**Try it:** Each line of the data below from the one holding "Job: locate the pink green" to the one holding "For full credit, report the bounding box of the finger", inclusive, is to be reproduced exactly; no other line belongs in the answer.

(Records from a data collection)
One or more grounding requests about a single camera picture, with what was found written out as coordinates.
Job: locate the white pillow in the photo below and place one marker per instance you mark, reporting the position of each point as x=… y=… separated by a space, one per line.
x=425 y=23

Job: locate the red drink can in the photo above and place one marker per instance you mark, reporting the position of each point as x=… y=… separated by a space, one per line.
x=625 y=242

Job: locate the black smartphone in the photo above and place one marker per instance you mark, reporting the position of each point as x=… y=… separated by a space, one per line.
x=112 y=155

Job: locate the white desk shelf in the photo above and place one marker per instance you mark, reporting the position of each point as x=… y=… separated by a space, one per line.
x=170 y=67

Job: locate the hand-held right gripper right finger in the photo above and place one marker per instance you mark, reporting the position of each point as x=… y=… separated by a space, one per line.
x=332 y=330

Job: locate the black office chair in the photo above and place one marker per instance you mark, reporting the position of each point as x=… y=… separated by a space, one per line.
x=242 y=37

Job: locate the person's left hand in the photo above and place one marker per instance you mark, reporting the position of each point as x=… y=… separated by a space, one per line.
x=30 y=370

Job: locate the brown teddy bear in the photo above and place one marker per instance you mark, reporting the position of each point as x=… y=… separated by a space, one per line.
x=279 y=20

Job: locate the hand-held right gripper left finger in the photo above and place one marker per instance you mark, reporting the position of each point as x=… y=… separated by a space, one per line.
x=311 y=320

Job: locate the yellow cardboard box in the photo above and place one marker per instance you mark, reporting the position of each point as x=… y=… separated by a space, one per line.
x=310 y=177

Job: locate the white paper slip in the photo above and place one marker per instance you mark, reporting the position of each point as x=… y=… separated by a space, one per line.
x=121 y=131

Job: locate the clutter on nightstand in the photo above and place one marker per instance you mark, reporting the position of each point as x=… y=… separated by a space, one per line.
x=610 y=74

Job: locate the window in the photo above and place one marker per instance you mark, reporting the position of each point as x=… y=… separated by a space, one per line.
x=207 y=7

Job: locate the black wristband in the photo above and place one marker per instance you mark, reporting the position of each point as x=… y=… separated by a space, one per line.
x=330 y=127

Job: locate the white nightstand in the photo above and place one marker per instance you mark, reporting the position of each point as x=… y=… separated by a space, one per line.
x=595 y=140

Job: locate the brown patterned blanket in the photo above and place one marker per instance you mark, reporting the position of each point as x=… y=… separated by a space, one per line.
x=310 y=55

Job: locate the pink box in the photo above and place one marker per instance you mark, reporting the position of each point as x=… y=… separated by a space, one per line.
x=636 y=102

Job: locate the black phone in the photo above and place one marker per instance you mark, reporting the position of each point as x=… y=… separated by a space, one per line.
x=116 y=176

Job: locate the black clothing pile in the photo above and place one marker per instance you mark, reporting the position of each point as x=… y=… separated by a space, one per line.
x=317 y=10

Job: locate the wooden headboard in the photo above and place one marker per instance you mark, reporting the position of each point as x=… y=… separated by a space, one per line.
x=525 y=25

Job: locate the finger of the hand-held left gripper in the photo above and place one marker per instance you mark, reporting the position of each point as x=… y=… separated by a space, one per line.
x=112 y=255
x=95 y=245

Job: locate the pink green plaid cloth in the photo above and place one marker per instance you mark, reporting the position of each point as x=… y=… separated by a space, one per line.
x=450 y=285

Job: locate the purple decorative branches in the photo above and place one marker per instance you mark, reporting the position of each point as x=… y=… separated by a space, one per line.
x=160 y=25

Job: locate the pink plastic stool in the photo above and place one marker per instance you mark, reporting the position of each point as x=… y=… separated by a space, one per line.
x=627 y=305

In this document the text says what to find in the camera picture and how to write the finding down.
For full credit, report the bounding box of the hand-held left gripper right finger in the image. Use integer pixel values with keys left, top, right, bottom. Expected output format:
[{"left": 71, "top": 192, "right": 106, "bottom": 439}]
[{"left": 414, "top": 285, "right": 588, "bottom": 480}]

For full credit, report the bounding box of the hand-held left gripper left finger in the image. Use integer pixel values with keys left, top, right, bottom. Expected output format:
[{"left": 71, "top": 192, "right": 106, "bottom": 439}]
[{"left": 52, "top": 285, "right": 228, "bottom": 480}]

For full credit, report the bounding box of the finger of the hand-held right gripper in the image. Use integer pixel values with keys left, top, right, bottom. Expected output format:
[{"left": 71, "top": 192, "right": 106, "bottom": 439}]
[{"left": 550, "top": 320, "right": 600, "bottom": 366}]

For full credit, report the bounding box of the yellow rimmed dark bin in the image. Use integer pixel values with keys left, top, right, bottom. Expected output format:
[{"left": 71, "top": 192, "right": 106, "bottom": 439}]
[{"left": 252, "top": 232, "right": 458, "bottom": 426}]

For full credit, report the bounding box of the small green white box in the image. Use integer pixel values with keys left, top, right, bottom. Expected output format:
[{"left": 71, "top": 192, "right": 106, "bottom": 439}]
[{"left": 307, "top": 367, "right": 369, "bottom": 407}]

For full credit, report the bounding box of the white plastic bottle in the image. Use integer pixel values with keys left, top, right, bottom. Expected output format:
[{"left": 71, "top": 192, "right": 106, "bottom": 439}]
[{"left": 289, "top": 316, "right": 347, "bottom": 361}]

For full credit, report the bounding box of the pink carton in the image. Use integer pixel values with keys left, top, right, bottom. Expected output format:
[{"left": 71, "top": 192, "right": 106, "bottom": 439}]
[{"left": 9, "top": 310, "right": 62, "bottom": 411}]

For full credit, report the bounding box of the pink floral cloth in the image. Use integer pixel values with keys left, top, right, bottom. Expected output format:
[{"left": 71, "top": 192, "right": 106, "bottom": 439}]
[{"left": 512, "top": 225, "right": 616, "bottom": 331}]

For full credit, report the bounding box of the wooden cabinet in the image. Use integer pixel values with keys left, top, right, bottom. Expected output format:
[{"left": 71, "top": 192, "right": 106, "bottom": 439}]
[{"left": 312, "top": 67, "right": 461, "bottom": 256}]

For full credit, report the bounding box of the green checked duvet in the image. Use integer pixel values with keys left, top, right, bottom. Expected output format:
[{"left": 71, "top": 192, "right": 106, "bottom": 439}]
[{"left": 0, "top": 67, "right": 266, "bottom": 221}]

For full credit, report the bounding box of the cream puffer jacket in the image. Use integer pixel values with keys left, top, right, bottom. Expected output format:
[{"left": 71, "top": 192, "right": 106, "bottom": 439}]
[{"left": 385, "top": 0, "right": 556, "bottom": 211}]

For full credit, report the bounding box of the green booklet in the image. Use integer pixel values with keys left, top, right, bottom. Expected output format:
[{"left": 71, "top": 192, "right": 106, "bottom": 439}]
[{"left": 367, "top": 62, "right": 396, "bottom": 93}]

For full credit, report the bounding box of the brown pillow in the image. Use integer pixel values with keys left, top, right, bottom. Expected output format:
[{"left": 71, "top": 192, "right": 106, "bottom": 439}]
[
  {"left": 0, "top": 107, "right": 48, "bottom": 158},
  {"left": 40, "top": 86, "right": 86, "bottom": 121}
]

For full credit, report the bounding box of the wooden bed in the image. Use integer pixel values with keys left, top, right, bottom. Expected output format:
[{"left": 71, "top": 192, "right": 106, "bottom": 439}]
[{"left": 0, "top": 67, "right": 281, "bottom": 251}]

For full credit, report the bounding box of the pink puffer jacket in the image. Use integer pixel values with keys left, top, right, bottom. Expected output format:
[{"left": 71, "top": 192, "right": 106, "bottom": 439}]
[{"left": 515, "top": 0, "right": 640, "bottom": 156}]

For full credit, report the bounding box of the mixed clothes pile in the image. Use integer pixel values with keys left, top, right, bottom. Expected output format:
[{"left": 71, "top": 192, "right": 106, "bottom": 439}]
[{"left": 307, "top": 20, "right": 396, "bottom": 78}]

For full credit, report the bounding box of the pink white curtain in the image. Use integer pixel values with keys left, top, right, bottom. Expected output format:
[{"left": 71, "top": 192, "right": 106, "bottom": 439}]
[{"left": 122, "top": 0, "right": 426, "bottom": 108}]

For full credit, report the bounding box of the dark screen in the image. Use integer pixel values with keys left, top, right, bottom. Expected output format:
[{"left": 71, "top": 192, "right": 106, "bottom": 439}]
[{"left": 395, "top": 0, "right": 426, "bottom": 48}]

**Exercise output:**
Job: locate the pink green plaid cloth in the photo above and place one marker per instance you mark, reporting the position of each point as x=… y=… separated by a space, one per line.
x=450 y=285

Job: locate the purple decorative branches in the photo above and place one marker per instance you mark, reporting the position of each point as x=… y=… separated by a space, one per line.
x=160 y=25

Job: locate the pink plastic stool in the photo above and place one marker per instance you mark, reporting the position of each point as x=… y=… separated by a space, one per line.
x=627 y=305

In this document the text says what to find in the camera picture and how to write the finding down.
For full credit, report the bounding box of the hand-held left gripper right finger in the image. Use integer pixel values with keys left, top, right, bottom. Expected output format:
[{"left": 71, "top": 192, "right": 106, "bottom": 439}]
[{"left": 414, "top": 285, "right": 588, "bottom": 480}]

For full credit, report the bounding box of the hand-held left gripper left finger in the image. Use integer pixel values with keys left, top, right, bottom. Expected output format:
[{"left": 71, "top": 192, "right": 106, "bottom": 439}]
[{"left": 52, "top": 285, "right": 228, "bottom": 480}]

For full credit, report the bounding box of the finger of the hand-held right gripper in the image. Use integer pixel values with keys left, top, right, bottom. Expected output format:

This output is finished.